Die Jugend liebt das Kino – schon seit mehr als 100 Jahren überall auf der Welt und natürlich auch im Rumänien der 80er Jahre. Hier bestimmten Langeweile und sozialistischer Einheitsbrei das Fernseh- und das Kinoprogramm. Denn während der jahrzehntelangen Herrschaft des moskauhörigen Diktators Nicolae Ceaușescu hielt die staatliche Zensur die Medien fest im Griff. Trotzdem gab es einen Weg, wie junge Leute an aktuelle Blockbuster herankommen konnten: Überall im Lande kursierten illegale Videokopien, die in geheimen Wohnzimmervorstellungen gezeigt wurden. Sie waren sogar synchronisiert – immer von derselben Frauenstimme, die sämtliche Rollen sprach. Aber wie kam es dazu?
 
Mit augenzwinkerndem Humor erzählt Ilinca Calugareanu diese wahre Geschichte, die gleichzeitig als spannender Thriller in die Vergangenheit führt. In Spielszenen entfaltet sich das Panorama einer Zeit, in der die Bedrohung durch den rumänischen Geheimdienst allgegenwärtig ist. Trotzdem lassen sich weder die Akteure noch das Publikum beirren: Action- und Martial Arts-Filme, Komödien à la „Die Frau in Rot“ oder Musicals wie „Dirty Dancing“ finden ein begeistertes Publikum.
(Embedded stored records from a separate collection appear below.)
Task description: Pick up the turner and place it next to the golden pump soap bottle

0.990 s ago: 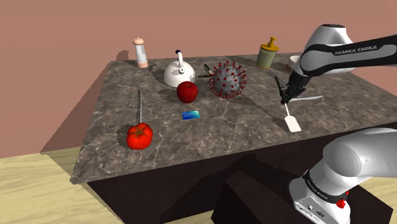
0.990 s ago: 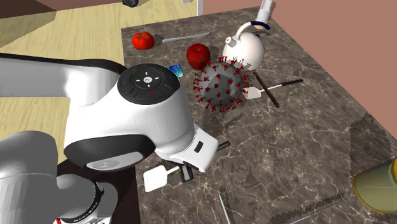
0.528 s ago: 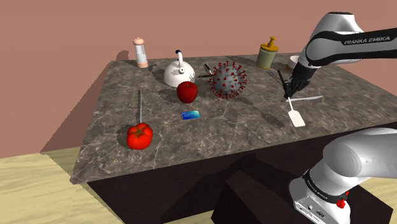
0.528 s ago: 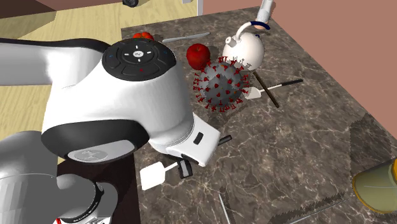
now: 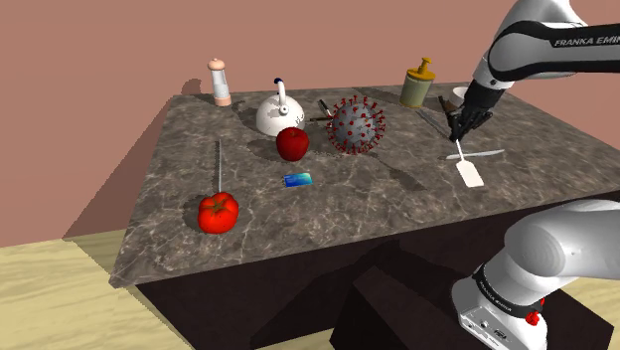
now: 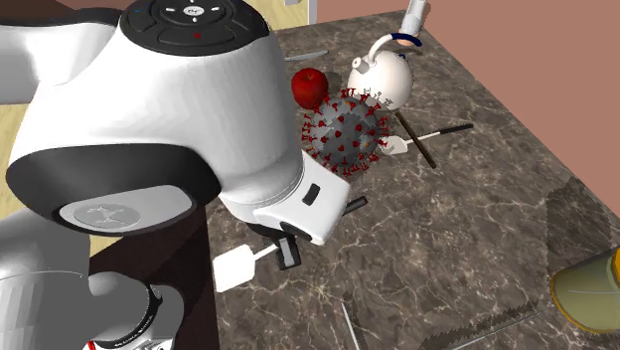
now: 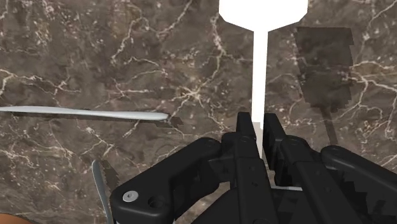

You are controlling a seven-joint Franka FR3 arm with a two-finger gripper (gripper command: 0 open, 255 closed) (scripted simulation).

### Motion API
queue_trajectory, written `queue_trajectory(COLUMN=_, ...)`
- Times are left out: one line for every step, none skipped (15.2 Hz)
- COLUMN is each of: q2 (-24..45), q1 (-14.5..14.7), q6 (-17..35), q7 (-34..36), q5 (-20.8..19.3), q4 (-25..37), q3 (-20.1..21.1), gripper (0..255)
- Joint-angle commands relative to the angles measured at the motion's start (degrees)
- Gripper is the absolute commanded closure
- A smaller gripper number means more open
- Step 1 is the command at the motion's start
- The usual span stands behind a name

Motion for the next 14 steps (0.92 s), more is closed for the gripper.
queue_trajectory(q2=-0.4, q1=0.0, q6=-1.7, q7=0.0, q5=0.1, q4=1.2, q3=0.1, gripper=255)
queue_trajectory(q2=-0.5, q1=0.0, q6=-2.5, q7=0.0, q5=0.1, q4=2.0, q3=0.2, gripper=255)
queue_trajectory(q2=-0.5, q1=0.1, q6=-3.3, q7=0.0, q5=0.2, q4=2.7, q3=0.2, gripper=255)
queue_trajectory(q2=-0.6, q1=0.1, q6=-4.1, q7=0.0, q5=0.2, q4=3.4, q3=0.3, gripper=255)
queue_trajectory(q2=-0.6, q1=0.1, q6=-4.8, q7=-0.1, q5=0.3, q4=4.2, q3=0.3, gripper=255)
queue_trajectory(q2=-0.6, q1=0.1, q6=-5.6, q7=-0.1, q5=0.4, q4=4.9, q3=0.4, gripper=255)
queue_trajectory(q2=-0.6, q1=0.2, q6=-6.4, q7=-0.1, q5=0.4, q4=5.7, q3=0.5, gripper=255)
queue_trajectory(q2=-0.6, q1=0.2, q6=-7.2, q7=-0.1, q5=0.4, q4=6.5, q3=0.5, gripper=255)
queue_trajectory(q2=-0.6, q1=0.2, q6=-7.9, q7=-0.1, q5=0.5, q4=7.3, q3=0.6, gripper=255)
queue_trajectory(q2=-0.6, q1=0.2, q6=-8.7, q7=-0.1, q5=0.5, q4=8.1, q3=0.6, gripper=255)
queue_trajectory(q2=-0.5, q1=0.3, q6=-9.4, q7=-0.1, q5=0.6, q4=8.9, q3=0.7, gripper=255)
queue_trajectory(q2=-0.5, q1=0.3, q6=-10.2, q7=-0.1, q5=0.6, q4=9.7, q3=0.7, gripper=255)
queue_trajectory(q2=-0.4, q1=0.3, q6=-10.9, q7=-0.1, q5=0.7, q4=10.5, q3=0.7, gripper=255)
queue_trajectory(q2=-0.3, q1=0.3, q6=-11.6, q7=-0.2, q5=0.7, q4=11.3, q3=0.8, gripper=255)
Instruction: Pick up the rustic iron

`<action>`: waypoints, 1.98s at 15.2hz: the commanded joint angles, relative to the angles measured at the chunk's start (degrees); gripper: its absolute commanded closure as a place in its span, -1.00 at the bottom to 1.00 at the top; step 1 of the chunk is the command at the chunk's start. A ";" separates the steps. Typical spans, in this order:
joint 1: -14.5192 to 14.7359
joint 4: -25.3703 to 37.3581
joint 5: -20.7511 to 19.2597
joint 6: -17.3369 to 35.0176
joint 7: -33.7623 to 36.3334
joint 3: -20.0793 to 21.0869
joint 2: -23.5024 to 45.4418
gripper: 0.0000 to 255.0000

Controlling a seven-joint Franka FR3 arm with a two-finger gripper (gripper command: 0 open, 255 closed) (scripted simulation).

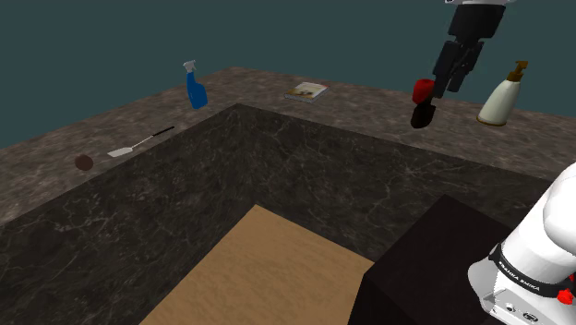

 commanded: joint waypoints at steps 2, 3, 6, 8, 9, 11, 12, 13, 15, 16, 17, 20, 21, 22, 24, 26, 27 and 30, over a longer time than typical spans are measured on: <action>-0.63 0.21 -0.34 1.20 0.22 -0.48 1.49 -1.00; -1.25 0.48 -0.66 2.37 0.44 -0.96 3.00 -1.00; -3.04 1.54 -1.53 5.71 1.16 -2.45 7.63 -1.00; -4.18 2.48 -2.02 7.78 1.64 -3.49 10.78 -1.00; -4.74 3.02 -2.23 8.77 1.89 -4.01 12.37 -1.00; -5.81 4.21 -2.59 10.65 2.37 -5.09 15.57 -1.00; -6.32 4.87 -2.74 11.54 2.62 -5.65 17.18 -1.00; -6.82 5.56 -2.86 12.39 2.85 -6.21 18.79 -1.00; -7.81 7.07 -3.02 13.99 3.31 -7.36 22.03 -1.00; -8.29 7.88 -3.06 14.74 3.53 -7.94 23.65 -1.00; -8.76 8.73 -3.06 15.45 3.74 -8.52 25.28 -1.00; -10.15 11.47 -2.90 17.37 4.33 -10.32 30.16 -1.00; -10.61 12.45 -2.77 17.93 4.50 -10.92 31.79 -1.00; -11.07 13.46 -2.62 18.46 4.66 -11.53 33.42 -1.00; -12.00 15.58 -2.20 19.41 4.96 -12.74 36.69 -1.00; -12.96 17.82 -1.64 20.22 5.21 -13.94 39.96 -1.00; -13.46 18.98 -1.31 20.56 5.32 -14.53 41.60 -1.00; -15.03 22.65 -0.11 21.39 5.62 -16.24 46.53 -1.00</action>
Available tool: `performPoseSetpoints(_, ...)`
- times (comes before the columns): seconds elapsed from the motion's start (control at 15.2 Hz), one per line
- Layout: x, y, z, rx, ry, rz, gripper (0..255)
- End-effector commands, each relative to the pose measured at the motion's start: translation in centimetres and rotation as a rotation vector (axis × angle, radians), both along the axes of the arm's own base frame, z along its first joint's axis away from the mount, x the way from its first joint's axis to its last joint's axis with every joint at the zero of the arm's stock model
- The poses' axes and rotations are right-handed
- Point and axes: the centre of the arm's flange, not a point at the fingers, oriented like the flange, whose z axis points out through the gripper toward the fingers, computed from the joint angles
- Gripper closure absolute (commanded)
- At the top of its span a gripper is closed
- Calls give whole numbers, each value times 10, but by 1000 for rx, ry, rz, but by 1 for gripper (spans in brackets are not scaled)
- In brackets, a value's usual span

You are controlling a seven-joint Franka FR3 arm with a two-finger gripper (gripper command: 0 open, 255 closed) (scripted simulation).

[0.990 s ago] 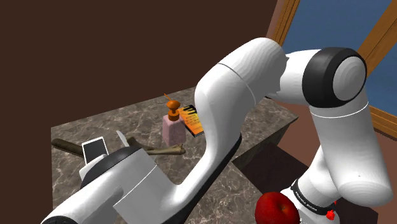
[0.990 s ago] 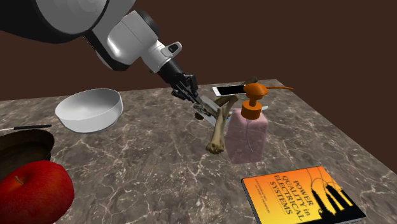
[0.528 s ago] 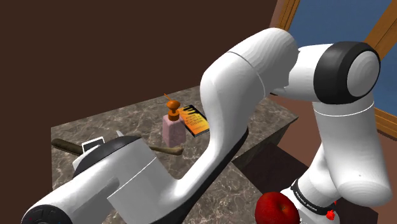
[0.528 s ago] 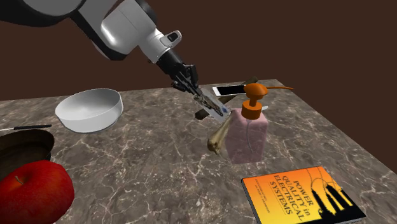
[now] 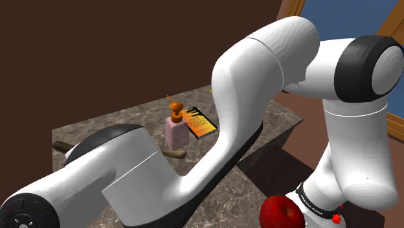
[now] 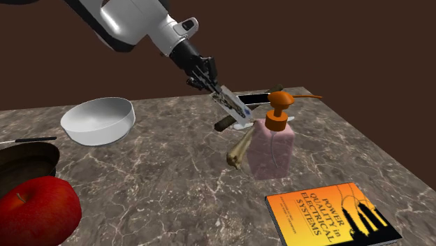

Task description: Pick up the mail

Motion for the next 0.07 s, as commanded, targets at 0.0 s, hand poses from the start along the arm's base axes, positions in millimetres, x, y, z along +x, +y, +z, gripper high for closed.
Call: performPoseSetpoints(0.0, 0, -1, 4, 0, 0, 0, 255)
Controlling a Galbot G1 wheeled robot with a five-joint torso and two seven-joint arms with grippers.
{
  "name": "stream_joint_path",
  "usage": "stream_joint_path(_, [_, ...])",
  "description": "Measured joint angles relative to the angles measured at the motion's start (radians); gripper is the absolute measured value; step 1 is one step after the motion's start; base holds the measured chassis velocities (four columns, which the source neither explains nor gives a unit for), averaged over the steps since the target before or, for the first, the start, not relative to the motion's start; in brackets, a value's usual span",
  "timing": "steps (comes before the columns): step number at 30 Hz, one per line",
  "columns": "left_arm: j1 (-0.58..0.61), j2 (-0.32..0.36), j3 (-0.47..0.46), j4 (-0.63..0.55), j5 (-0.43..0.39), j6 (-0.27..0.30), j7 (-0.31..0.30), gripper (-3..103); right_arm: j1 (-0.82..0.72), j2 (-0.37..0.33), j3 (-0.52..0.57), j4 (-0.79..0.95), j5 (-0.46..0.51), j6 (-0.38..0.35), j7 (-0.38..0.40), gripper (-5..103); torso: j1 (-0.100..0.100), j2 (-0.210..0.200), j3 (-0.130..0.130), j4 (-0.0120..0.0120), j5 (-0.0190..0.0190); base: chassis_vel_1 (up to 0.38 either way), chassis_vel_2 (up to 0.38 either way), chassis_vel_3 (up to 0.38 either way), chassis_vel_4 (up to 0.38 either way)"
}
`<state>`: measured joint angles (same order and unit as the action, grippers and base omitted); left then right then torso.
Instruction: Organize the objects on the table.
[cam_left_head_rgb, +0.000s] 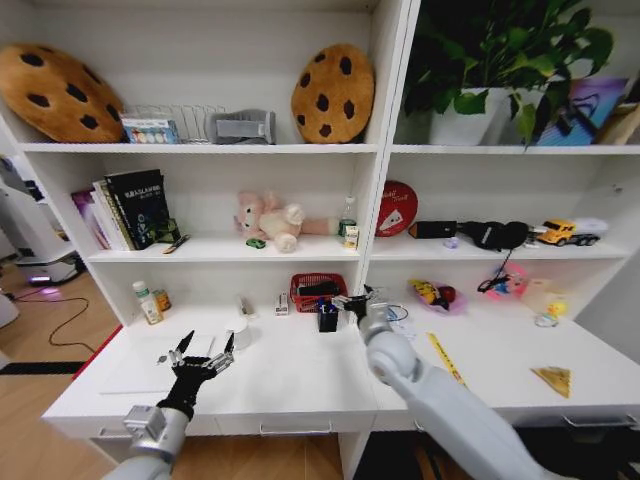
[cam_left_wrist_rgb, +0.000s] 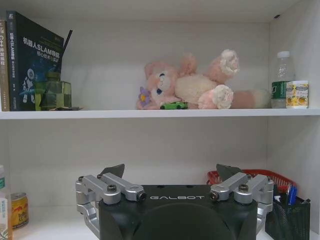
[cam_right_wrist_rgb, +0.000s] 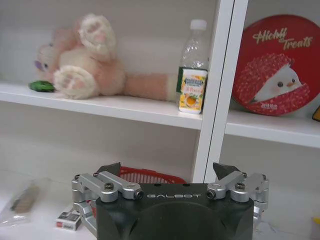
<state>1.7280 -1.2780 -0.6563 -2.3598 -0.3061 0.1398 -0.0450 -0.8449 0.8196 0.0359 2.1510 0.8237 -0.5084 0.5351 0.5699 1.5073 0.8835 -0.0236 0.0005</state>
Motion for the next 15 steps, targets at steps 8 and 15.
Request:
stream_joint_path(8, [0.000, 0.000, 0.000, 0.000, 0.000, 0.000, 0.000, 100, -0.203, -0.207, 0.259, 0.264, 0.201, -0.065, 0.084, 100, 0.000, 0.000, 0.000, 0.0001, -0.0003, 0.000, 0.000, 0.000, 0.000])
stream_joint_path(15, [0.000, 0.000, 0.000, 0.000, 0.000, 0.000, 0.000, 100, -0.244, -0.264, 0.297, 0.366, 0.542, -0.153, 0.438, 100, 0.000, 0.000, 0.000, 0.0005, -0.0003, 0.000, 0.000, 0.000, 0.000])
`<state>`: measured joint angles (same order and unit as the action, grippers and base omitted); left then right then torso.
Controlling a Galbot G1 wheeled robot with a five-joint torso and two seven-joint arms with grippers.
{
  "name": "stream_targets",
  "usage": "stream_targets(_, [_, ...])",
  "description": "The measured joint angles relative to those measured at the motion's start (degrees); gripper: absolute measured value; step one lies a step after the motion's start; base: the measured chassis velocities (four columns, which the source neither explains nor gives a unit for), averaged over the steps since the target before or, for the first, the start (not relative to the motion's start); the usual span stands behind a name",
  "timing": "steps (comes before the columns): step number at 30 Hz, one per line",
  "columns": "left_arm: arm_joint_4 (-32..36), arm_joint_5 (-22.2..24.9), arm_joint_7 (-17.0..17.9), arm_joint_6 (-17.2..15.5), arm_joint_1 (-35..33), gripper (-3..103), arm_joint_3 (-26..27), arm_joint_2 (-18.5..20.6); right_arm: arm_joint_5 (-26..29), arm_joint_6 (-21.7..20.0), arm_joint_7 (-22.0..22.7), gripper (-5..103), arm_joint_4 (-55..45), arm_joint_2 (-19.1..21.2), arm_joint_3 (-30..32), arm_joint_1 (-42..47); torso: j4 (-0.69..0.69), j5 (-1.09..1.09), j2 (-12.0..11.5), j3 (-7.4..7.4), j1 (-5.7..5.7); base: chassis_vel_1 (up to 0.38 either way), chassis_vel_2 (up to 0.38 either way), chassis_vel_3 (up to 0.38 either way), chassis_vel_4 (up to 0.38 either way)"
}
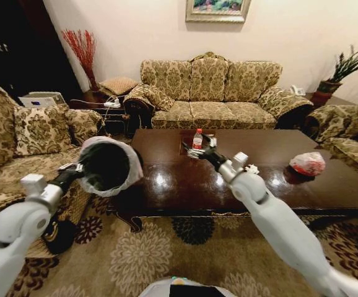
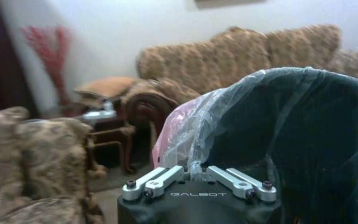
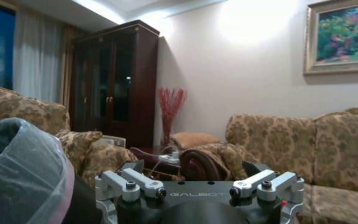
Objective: Move to the front of the table and place the trash on the table into the trash bin.
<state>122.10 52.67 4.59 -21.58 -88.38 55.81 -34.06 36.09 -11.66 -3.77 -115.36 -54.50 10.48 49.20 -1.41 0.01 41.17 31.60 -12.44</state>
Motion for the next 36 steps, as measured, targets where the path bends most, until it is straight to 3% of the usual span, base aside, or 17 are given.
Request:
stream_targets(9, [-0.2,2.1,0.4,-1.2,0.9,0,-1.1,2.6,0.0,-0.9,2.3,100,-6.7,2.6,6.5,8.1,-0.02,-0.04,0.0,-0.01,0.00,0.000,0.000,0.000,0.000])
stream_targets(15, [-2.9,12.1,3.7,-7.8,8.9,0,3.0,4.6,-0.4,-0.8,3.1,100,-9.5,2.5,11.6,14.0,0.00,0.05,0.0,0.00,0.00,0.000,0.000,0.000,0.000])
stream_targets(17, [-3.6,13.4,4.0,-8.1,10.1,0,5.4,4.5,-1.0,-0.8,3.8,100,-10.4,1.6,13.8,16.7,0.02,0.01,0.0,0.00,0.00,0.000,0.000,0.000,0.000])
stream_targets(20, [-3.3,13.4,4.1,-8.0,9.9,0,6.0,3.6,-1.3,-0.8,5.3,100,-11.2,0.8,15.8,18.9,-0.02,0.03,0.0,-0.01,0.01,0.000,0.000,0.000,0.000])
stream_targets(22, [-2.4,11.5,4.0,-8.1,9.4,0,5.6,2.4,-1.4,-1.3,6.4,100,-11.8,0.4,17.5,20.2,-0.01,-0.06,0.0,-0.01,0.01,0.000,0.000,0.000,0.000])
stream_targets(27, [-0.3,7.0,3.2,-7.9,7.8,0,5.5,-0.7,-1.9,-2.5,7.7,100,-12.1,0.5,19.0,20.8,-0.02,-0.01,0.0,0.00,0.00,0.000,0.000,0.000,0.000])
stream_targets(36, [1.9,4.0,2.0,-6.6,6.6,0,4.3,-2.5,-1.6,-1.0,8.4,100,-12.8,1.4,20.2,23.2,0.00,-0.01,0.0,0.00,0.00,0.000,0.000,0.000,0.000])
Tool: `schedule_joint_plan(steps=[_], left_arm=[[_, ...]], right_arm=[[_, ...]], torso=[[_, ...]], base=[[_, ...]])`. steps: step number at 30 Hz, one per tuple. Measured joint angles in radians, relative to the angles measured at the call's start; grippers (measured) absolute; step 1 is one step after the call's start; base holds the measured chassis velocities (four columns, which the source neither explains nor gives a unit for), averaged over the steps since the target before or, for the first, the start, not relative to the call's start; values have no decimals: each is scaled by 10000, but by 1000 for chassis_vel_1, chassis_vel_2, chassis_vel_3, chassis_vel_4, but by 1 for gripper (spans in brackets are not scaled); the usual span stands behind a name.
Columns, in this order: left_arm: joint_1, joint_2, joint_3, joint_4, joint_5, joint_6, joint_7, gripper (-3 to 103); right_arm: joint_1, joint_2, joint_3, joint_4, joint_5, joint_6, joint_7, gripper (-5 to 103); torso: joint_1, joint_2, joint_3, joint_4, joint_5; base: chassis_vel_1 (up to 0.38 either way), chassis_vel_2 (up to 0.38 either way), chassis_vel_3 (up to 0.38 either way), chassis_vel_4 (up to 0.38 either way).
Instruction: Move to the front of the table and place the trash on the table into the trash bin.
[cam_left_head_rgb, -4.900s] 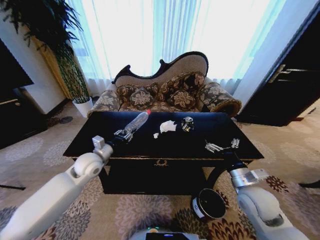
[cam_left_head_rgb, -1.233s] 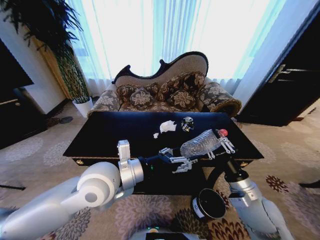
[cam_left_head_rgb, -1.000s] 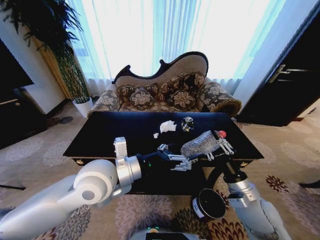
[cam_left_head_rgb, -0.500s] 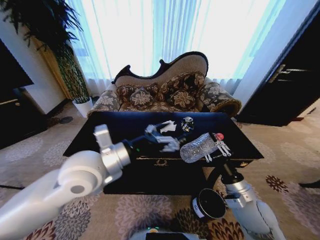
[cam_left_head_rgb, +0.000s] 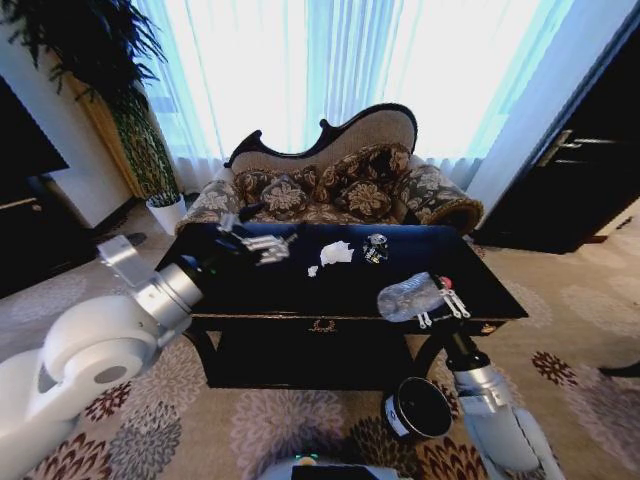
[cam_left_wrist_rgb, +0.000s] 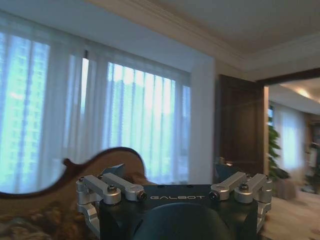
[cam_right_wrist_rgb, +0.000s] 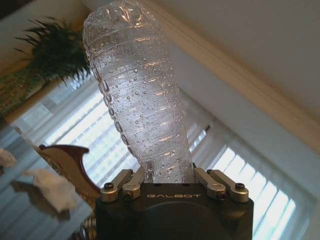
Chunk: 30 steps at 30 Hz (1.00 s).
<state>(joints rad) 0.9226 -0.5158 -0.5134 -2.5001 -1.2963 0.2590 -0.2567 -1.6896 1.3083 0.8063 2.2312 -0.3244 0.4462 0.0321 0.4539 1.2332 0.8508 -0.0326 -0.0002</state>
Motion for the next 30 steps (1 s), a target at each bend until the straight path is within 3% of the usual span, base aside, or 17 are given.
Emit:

Heute fällt es den damaligen Beteiligten leicht, darüber zu sprechen – die Kinder von damals sind heute erwachsen und amüsieren sich in der Rückschau über ihre damaligen Vorlieben, aber auch über die Faszination der Bilder, die für sie ebenso exotisch wie anziehend waren. Trotz miserabler Videoqualität behielten die Filme ihre Magie. Eine wichtige Rolle spielte dabei die Atmosphäre, denn schließlich taten sie alle etwas Verbotenes. Dabei ging es keineswegs vorrangig um Meinungsfreiheit oder unzensierten Zugang zu Medien und schon gar nicht um die Vorbereitung der Revolution, sondern um handfeste kommerzielle Interessen auf einem umkämpften Schwarzmarkt. Schon die Beschaffung eines Videorekorders war in Rumänien praktisch unmöglich. Einen Videorekorder im westlichen Ausland zu kaufen und ins Land zu schmuggeln, war aber praktisch die Voraussetzung, um in einem meist überfüllten Wohnzimmer zwar privat, aber gegen Eintritt die Hollywoodstreifen zu zeigen.
 
Im Mittelpunkt der Handlung stehen neben den früheren Zuschauern, die in Spielszenen um 30 Jahre verjüngt wieder fasziniert vor den rauschenden Videobildern sitzen, auch die Akteure hinter den Kulissen. Besonders Irina Nistor, die Synchronstimme aus mehr als 3000 (in Worten: dreitausend) Filmen spielt eine wichtige Rolle. Aber wer war diese Irina Nistor? Wie kam sie zu diesem merkwürdigen, geheimen Synchronjob? Wer waren ihre Auftraggeber? Und warum wurde sie niemals vom Geheimdienst verhaftet?
 
Wer die Antwort auf all diese Fragen sucht und sich einen unterhaltsamen Filmtrip in die Vergangenheit gönnen möchte, der muss schon selbst ins Kino gehen!